Negative vectors (e.g. velocity) If you said someone had a velocity of $-12\,{\rm mph}$ and they were traveling north? Wouldn't it mean that they were traveling $12\,{\rm mph}$ south?
This is a quote from here:

if something [object-x] moving to the right was taken to have positive momentum, then one should consider something [object-y] moving to the left to have negative momentum.

But isn't momentum a vector, so the direction should be specified separately to the number. What I mean is, object-y with $-1200\,{\rm kg\, m/s}$ and object-x with 1200kg m/s should both have momentum in the same direction. But this can't be because as the quote says they are moving in opposite direction.
 A: That quote is abit misleading, momentum is a vector, however a vector is neither negative nor positive, only its components can have this characteristic. The two objects you are describing does not have the same momentum, but they have the same magnitdue of momentum (length of vector).
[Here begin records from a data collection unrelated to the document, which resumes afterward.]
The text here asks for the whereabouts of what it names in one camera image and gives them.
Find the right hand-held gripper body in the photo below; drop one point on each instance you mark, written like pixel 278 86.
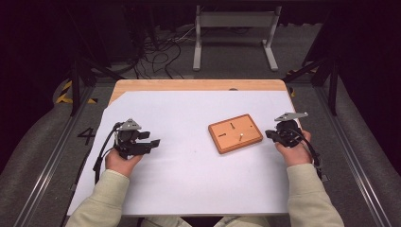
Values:
pixel 289 132

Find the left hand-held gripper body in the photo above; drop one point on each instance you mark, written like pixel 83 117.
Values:
pixel 127 136

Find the person's right hand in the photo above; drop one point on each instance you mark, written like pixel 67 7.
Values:
pixel 295 155

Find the person's left hand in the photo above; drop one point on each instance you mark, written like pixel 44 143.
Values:
pixel 121 163

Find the silver screw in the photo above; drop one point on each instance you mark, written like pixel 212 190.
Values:
pixel 240 137

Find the orange wooden tray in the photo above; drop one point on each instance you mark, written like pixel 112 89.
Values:
pixel 235 133

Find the black screw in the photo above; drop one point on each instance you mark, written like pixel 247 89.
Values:
pixel 222 135
pixel 232 125

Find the yellow black hazard tape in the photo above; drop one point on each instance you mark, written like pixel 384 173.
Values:
pixel 64 94
pixel 293 92

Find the white table sheet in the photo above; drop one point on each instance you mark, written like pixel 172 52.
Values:
pixel 183 176

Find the wooden table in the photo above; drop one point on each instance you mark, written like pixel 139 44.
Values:
pixel 195 84

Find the person's legs light pants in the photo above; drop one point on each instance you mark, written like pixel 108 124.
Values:
pixel 239 222

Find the grey metal stand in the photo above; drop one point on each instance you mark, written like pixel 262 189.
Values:
pixel 236 19

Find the black frame stand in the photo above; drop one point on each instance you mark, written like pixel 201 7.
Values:
pixel 332 85
pixel 75 85

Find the grey metal floor rail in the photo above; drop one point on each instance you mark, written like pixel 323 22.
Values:
pixel 47 170
pixel 353 157
A: There is nothing wrong with the quote because it assumes that the only allowed (or considered) motion is to the left or to the right. So the text is explaining things in the context of mechanics with one spatial dimension. And one-dimensional vectors are isomorphic to ordinary numbers. Their first and only component may be positive or negative, so one may also talk about positive and negative vectors.
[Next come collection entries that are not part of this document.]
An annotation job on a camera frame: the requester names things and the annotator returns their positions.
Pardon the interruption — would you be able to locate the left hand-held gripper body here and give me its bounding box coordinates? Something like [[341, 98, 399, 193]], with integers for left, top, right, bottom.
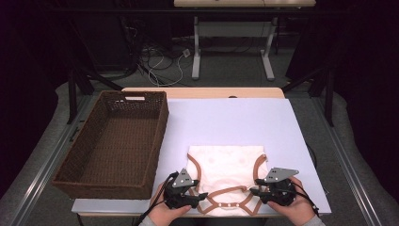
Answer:
[[163, 169, 200, 210]]

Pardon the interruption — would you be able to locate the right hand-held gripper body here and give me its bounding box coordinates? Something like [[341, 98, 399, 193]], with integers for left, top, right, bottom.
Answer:
[[259, 167, 300, 207]]

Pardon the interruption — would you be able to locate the cream baby bodysuit brown trim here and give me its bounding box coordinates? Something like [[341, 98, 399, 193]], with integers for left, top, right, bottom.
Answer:
[[185, 144, 270, 218]]

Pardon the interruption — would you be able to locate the brown wicker basket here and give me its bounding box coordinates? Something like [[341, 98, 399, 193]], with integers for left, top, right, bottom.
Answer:
[[51, 89, 170, 201]]

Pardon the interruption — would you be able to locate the person's right hand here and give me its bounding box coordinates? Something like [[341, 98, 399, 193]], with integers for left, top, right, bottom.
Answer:
[[266, 176, 316, 226]]

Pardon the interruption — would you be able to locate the person's left hand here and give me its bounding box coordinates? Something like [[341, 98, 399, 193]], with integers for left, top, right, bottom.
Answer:
[[147, 183, 193, 226]]

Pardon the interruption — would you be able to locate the white table mat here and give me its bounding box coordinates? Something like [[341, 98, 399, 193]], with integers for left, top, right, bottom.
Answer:
[[71, 97, 332, 215]]

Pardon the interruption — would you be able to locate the black metal stand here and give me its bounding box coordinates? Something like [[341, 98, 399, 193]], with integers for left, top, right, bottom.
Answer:
[[281, 67, 335, 127], [66, 67, 123, 125]]

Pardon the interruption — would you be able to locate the dark curtain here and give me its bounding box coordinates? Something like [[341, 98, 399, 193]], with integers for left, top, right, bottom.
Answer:
[[0, 0, 76, 199], [285, 0, 399, 202]]

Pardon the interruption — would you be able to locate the white-legged desk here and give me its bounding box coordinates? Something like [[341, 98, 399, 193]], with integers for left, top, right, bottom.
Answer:
[[173, 0, 317, 82]]

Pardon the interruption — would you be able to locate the black horizontal bar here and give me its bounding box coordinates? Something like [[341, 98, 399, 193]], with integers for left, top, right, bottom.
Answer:
[[46, 8, 346, 15]]

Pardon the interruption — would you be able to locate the left hand-held gripper black cable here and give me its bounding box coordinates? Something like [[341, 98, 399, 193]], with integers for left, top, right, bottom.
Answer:
[[134, 170, 180, 226]]

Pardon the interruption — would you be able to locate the hand-held gripper black cable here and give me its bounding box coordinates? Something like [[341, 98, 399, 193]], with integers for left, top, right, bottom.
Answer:
[[280, 182, 321, 218], [134, 170, 180, 226]]

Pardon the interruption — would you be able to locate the right hand-held gripper black cable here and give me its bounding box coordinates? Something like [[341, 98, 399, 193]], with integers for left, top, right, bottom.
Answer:
[[280, 182, 321, 218]]

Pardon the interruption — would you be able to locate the aluminium rail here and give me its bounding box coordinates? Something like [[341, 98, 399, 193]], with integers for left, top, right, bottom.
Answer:
[[311, 96, 384, 226], [8, 93, 95, 226]]

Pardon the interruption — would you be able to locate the white floor cable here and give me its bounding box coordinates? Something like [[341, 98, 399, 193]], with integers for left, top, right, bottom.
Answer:
[[147, 50, 186, 88]]

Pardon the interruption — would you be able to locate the bundle of black cables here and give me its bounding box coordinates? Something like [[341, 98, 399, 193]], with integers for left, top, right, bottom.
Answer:
[[119, 15, 177, 86]]
Of course, this is not possible for higher-dimensional vectors. For at least 2-dimensional vectors, one has to talk about components with respect to specific axes if he wants to discuss the "signs of the momentum".
A: In some sense you're right when you say "the direction should be specified separately to the number". However you have to be careful about what you mean--if you say this then by 'number' you mean an unsigned quantity (think absolute value). When you start talking about the signs of numbers, either positive or negative, then that sign encodes information about the direction that something is moving. 
Note I have to define what 'positive' means and what 'negative' means, in the sense that positive doesn't always mean 'to the right'. It could mean 'to the left' as well. However once I make my choice I've set the meaning of positive and negative, and from then on 'positive' vectors point in that specific direction.